There is much to be said of a film that takes time with its characters, and in that respect The Best Offer is laudable. However, what an effort such as this must do with even more care is ultimately reward us for our diligence and investment. Conclusively, if the journey ends up in unfulfilling places then we’ve more of less just peaked in on the day to day activities of a bunch of strangers (as far from the dull reality of our actual lives as it all may be).

It’s quite clear as the final scenes roll around that we’re meant to be wrenched at what we’re witnessing – thrown for an emotional loop that we’re not meant to shake as a waterfall of revelations, clashing metaphors and completeness washes over us. And while I certainly didn’t fell cheated or unclean after meeting with these epiphanic cinematic elements, I felt a type of frustrating apathy not usually associated with films of this ilk.

Winding and revelation heavy films which lay out every single stage of the plot (usually via a montage heavy flashback) are as tiresome a gimmick as they come, but what The Best Offer made clear is how important at least an iota of closure can be.

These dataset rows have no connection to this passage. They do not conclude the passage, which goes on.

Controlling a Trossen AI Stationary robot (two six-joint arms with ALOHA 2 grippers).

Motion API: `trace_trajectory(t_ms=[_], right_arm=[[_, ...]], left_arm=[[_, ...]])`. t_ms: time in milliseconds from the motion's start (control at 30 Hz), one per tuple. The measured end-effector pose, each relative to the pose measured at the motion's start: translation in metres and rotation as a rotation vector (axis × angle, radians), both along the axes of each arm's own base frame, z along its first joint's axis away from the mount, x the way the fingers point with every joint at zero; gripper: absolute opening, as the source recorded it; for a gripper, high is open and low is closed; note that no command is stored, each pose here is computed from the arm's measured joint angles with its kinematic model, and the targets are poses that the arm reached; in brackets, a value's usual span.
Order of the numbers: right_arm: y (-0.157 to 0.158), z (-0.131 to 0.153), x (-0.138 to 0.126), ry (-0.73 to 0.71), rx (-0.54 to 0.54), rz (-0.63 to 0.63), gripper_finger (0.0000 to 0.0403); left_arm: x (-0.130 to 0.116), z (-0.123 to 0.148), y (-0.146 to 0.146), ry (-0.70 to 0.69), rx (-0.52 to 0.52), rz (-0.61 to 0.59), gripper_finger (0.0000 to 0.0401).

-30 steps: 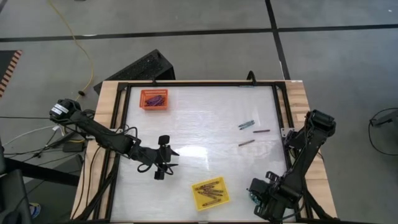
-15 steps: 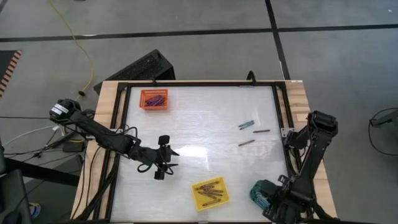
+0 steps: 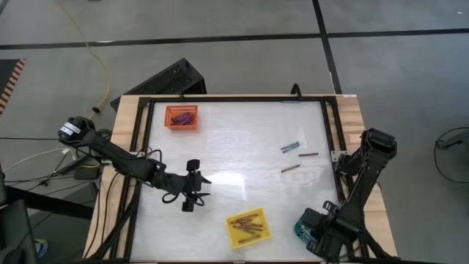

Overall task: Sort crayons
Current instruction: Put the brown crayon into the yellow bin

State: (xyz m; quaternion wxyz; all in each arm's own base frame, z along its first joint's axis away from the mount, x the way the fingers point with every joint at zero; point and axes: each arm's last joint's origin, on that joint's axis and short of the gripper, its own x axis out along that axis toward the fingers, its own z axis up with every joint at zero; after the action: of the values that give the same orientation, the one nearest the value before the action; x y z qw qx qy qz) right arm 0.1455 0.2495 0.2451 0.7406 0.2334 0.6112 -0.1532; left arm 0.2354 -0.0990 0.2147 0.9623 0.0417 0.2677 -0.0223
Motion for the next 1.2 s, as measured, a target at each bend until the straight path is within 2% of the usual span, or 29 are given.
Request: trace_trajectory(t_ms=[100,200,367,433,600,733,933,1200], right_arm=[[-0.015,0.005,0.004,0.014,-0.066,0.043,0.0107],[-0.035,0.007,0.011,0.070,-0.184,0.095,0.0108],[-0.075,0.006,0.034,0.181,-0.371,0.249,0.0109],[-0.094,0.004,0.046,0.210,-0.406,0.287,0.0109],[-0.143,-0.007,0.072,0.168,-0.362,0.340,0.0109],[-0.174,-0.010,0.076,0.167,-0.356,0.365,0.0109],[-0.201,-0.022,0.075,0.138,-0.267,0.443,0.0109],[-0.224,-0.045,0.075,0.154,-0.253,0.498,0.0109]], left_arm=[[0.000,0.000,0.000,0.000,0.000,0.000,0.0181],[0.000,0.000,0.000,0.000,0.007,-0.004,0.0181],[0.000,0.000,0.000,0.004,0.001,-0.018,0.0181],[0.000,0.000,-0.001,0.006,-0.004,-0.024,0.0181],[0.000,0.000,-0.001,0.007,-0.007,-0.023,0.0181],[0.000,0.000,-0.001,0.007,-0.007,-0.023,0.0181],[-0.001,-0.001,-0.001,0.013,-0.006,-0.023,0.0181],[-0.001,-0.001,0.000,0.014,-0.004,-0.024,0.0181]])
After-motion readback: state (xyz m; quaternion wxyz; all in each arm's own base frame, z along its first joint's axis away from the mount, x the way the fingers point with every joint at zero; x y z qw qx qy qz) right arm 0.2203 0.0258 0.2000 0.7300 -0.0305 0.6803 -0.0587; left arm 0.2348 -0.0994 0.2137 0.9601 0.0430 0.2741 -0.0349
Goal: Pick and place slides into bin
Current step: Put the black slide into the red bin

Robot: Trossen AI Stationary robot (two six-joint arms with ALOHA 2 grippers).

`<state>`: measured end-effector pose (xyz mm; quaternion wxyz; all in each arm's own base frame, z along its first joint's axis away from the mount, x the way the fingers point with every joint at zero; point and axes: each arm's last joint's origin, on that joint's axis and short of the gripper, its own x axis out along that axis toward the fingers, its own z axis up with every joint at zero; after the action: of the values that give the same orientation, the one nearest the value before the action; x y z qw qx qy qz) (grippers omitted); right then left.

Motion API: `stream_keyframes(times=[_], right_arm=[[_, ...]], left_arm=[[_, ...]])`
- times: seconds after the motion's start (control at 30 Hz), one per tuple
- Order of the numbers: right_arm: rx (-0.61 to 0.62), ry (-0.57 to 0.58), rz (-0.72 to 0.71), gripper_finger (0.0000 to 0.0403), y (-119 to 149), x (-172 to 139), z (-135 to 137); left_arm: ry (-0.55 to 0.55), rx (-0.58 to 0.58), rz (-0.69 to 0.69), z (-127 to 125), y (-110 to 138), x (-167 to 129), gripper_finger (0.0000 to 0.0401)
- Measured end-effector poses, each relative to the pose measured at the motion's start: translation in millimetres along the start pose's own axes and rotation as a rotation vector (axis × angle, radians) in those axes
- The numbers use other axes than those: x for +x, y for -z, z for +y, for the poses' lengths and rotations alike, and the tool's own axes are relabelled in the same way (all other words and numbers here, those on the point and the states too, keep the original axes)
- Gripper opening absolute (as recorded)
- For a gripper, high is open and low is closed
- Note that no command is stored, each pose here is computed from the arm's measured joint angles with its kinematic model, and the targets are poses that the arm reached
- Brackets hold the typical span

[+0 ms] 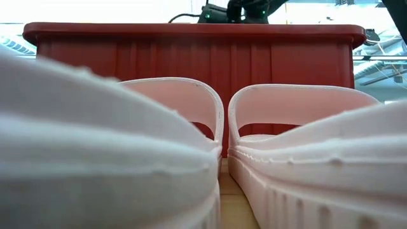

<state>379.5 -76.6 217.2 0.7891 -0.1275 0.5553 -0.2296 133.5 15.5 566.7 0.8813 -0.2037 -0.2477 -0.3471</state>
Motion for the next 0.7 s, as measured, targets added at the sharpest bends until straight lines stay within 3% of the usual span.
stream_keyframes(times=[0.3, 0.7], right_arm=[[0.061, 0.021, -0.017, 0.0007, 7.7, 19.4, -11.5], [0.084, -0.044, -0.021, 0.0015, 11.7, 34.3, -17.6]], left_arm=[[-0.001, -0.006, -0.001, 0.0, -0.1, 0.0, 0.0241], [-0.006, -0.005, -0.007, 0.2, -0.2, 0.0, 0.0241]])
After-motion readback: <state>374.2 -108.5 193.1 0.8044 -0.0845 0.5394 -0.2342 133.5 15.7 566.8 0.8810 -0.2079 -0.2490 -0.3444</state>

In essentially leaving us in as empty and baffling a place as our main character, we are left asking questions that are simultaneously integral to fleshing out the emotional components at play, and utterly moot at that juncture – what has happened has happened, there is no going back (and sometimes reality is more like that then we’d care to admit). But for a cinematic effort with loose ends to tie, for a film unremarkable in the places it ventures, and one that constructed itself as a cinematic diversion, the approach demanded closure.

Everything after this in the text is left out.